▸ ASSIGNED TASK
Using the listing that follows, filter out every line lacking the string "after" and return the rest.

##### DATA SHOWN

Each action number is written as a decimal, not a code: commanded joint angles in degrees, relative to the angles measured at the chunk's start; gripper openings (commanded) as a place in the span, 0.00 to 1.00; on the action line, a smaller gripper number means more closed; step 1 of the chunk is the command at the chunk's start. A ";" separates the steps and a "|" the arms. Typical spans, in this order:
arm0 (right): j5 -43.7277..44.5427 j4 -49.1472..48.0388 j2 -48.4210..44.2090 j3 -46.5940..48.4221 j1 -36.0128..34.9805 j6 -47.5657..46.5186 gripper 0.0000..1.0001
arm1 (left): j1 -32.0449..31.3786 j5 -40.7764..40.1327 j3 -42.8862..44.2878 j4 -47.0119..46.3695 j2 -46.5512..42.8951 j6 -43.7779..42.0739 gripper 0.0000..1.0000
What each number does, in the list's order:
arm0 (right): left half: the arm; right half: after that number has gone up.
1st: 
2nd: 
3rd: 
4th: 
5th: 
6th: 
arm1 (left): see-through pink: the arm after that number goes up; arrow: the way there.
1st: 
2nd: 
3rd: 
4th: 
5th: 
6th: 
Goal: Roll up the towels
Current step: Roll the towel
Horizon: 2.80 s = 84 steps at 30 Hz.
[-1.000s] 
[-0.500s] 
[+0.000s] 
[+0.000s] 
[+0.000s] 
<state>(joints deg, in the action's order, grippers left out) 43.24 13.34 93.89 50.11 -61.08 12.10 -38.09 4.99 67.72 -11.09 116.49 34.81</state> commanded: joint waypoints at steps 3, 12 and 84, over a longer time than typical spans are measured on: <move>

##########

▸ REPLY TO THE EXERCISE
arm0 (right): left half: the arm; right half: after that number has gone up.
arm1 (left): see-through pink: the arm after that number goes up; arrow: the way there.

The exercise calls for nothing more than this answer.